このまま結ばれるかと思われた一夜は、由綺が眠ってしまうことで未遂に。惜しい? それとも助かった? 千載一遇のチャンスを不意にして夜が明けて。

由綺のマンションを出たところで待ち構えていたのは弥生さん。由綺のマネージャーとして、彼女をあらゆるスキャンダルから守らなければならない彼女は、かつての理奈のスキャンダルを引き合いに、由綺に少しでもそんな危険が及ばないように予防線を張り巡らせてきてますね。

自分の身体さえも囮にして、けれども決して自ら望みを口にしない。百戦錬磨じみた手練手管を感じてしまう策略ですね。「寂しいでしょう」と問われ、すぐさま否定できない冬弥の優柔不断さもいかがなことかと思うけど、ここで猛攻に出る弥生さんこそが恐ろしいですね。彼女の行動の根底には、由綺を守るという、ただそれだけのことしかないのに、だからこそ、の迷いのなさが異質に映ってしまいますね。

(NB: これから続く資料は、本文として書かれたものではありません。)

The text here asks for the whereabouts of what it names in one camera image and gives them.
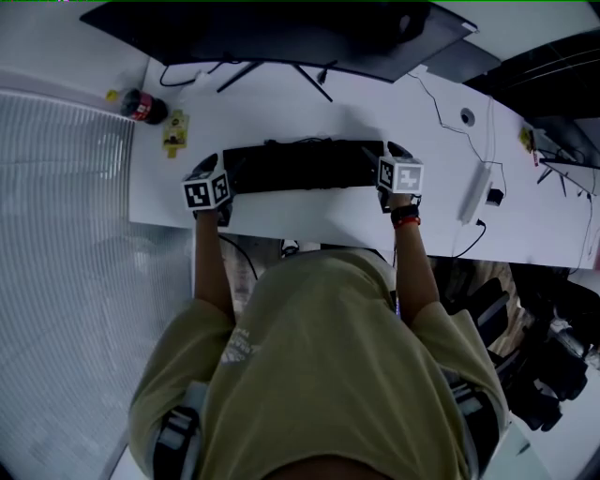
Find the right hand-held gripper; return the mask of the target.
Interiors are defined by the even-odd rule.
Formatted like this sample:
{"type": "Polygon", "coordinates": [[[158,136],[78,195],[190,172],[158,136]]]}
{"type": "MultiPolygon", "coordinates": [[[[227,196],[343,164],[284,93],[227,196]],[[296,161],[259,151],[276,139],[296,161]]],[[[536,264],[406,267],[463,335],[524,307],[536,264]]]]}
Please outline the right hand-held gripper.
{"type": "Polygon", "coordinates": [[[384,213],[389,213],[389,197],[392,194],[405,194],[416,198],[420,203],[423,190],[424,165],[401,145],[388,141],[383,157],[383,146],[362,145],[364,156],[372,165],[378,165],[376,188],[384,213]]]}

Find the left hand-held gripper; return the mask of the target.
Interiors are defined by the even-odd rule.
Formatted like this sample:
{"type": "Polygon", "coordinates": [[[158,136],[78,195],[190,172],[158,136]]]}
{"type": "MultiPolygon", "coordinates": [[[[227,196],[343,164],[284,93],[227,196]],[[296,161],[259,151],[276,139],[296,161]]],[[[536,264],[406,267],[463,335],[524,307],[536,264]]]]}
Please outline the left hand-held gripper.
{"type": "Polygon", "coordinates": [[[201,211],[216,211],[217,225],[228,227],[233,210],[232,188],[246,158],[225,159],[225,170],[218,166],[218,154],[202,160],[182,181],[186,208],[196,217],[201,211]]]}

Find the black keyboard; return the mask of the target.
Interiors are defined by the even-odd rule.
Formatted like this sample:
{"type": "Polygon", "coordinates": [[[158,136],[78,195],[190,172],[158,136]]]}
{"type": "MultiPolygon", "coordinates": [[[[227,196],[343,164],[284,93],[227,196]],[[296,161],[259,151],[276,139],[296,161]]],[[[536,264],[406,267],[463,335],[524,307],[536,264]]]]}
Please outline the black keyboard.
{"type": "Polygon", "coordinates": [[[362,145],[381,141],[305,139],[298,142],[268,141],[263,145],[229,149],[225,159],[245,157],[237,175],[237,194],[288,190],[370,187],[377,165],[364,156],[362,145]]]}

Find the person's right forearm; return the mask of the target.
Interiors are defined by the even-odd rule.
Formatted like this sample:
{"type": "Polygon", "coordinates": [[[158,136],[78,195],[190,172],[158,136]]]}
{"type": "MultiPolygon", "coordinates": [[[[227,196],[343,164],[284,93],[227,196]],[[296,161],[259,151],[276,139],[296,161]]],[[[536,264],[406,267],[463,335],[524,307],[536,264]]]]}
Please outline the person's right forearm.
{"type": "Polygon", "coordinates": [[[411,325],[425,307],[439,303],[440,296],[420,225],[410,224],[394,231],[399,312],[401,319],[411,325]]]}

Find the person's left forearm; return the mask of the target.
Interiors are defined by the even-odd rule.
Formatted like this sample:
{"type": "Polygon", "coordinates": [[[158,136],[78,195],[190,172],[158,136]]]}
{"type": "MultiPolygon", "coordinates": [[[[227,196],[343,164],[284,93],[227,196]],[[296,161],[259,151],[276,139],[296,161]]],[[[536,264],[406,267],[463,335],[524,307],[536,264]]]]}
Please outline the person's left forearm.
{"type": "Polygon", "coordinates": [[[194,298],[220,310],[235,323],[232,292],[222,258],[215,210],[199,211],[195,227],[194,298]]]}

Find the yellow snack packet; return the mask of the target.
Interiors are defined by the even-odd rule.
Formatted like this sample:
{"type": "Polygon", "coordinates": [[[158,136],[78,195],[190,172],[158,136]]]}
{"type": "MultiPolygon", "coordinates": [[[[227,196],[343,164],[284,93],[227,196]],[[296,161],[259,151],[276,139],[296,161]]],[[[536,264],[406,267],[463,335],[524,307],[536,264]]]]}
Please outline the yellow snack packet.
{"type": "Polygon", "coordinates": [[[165,120],[161,143],[167,158],[176,158],[178,151],[187,147],[188,119],[182,110],[174,110],[165,120]]]}

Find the black smartwatch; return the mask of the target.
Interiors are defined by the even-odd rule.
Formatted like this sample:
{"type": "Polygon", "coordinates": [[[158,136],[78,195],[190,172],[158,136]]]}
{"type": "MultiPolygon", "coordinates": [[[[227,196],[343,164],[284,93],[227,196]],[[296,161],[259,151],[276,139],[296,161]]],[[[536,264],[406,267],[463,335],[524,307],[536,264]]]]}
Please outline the black smartwatch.
{"type": "Polygon", "coordinates": [[[405,217],[419,217],[420,218],[418,205],[410,203],[410,204],[396,207],[395,209],[393,209],[391,211],[390,219],[392,221],[392,224],[394,222],[396,222],[398,219],[405,218],[405,217]]]}

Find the white power strip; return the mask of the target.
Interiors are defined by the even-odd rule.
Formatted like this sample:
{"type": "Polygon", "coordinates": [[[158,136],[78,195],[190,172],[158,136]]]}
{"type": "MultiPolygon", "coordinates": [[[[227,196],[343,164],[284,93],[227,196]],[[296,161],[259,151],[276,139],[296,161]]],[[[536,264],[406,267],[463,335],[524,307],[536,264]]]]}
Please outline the white power strip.
{"type": "Polygon", "coordinates": [[[492,170],[487,163],[481,163],[467,189],[459,210],[458,220],[462,226],[474,225],[487,200],[492,186],[492,170]]]}

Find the cola bottle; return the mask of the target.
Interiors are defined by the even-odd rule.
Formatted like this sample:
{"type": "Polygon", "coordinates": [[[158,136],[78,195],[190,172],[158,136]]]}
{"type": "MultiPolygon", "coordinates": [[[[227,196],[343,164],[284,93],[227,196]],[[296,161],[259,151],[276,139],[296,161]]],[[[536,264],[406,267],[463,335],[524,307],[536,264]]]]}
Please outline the cola bottle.
{"type": "Polygon", "coordinates": [[[166,103],[137,88],[109,90],[106,100],[117,105],[119,113],[129,120],[158,125],[168,116],[166,103]]]}

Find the black monitor stand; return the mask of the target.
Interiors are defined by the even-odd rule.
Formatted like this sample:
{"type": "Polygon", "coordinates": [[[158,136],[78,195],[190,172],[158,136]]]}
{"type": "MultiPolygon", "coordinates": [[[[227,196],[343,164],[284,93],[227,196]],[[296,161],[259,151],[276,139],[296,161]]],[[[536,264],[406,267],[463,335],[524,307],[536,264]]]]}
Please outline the black monitor stand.
{"type": "MultiPolygon", "coordinates": [[[[223,83],[218,89],[217,93],[221,93],[224,90],[228,89],[234,83],[237,83],[242,78],[247,76],[249,73],[253,72],[257,68],[261,67],[263,62],[250,62],[245,67],[237,71],[229,80],[223,83]]],[[[308,81],[323,97],[325,97],[330,103],[334,100],[325,92],[325,90],[315,81],[313,80],[304,69],[302,69],[299,65],[291,64],[291,67],[299,73],[306,81],[308,81]]]]}

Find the grey desk divider panel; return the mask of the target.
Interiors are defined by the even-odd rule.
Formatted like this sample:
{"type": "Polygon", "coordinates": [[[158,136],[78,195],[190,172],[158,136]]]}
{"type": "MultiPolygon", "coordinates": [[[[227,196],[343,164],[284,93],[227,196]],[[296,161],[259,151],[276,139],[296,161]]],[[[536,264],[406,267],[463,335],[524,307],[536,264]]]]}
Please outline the grey desk divider panel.
{"type": "Polygon", "coordinates": [[[446,47],[423,62],[427,72],[453,83],[465,83],[499,67],[496,56],[464,39],[446,47]]]}

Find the black computer monitor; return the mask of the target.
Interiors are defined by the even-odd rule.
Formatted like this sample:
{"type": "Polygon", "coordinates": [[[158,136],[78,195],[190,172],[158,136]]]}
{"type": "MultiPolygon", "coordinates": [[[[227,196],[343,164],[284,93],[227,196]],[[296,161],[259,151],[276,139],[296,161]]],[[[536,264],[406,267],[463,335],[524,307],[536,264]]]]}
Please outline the black computer monitor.
{"type": "Polygon", "coordinates": [[[111,1],[80,19],[164,66],[280,63],[386,83],[477,30],[428,1],[111,1]]]}

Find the black side monitor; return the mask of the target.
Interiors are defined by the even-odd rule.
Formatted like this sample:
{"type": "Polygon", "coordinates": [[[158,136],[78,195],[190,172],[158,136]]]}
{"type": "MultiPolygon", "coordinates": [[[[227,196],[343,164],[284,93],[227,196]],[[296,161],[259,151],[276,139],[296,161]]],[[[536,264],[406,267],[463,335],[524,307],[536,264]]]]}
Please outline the black side monitor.
{"type": "Polygon", "coordinates": [[[600,197],[600,117],[528,119],[540,162],[579,190],[600,197]]]}

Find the olive t-shirt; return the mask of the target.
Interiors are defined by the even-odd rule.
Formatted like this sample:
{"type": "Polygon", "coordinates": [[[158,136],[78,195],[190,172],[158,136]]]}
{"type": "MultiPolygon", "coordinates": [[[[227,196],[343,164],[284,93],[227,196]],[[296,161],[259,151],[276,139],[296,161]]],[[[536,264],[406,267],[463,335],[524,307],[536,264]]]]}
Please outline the olive t-shirt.
{"type": "Polygon", "coordinates": [[[263,480],[310,458],[391,480],[475,480],[508,423],[467,311],[396,313],[390,266],[368,251],[296,255],[268,269],[239,319],[193,300],[133,396],[131,455],[146,475],[169,413],[200,420],[196,480],[263,480]]]}

そんな冬弥の周囲には、またしてもトラブルの気配が忍び寄ってきてますね。病気から復帰した美咲さんが冬弥を頼って寄越した台本。由綺からかかってくると分かっているはずの電話を無視して、そっちに没頭して現実逃避。理奈からの電話より先にかかっきていたとしたら、また違った行動をしていたかもしれないのに、くどいくらいにお互いの行動がかみ合ってませんね。

そして、はるかをメッセンジャーに届けられた由綺からの伝言。今夜は眠らない、それはすなわち、あの日の続きを望む彼女の遠回しな告白であり、決意の表れのように思います。ここに至って、ようやく踏ん切りがついたのか、由綺の代わりになるひとなどいないなんて当たり前の結論に背を押されて、家を出ようとしたときに、また電話が鳴って……。

追い詰められた美咲さん。ここで頼るべき相手が冬弥ってところが、また彰にとっても救いのないことだし、冬弥にとっても最悪のタイミング。事情を語らずに、電話越しにただ嗚咽を漏らされるというのも、受ける方には選択の余地を削りまくるともすれば狡いやり方。

ここで由綺を選ばなければ、また決定的に何かが終わってしまうんだろうけれど、美咲さんの約束をすっぽかしたと思ってしまってる冬弥には、彼女の電話を無視することなんてできないんだろうな。そして、また距離が広がっていって、状況はいよいよ取り返しのつかない事態になりつつあるように思います。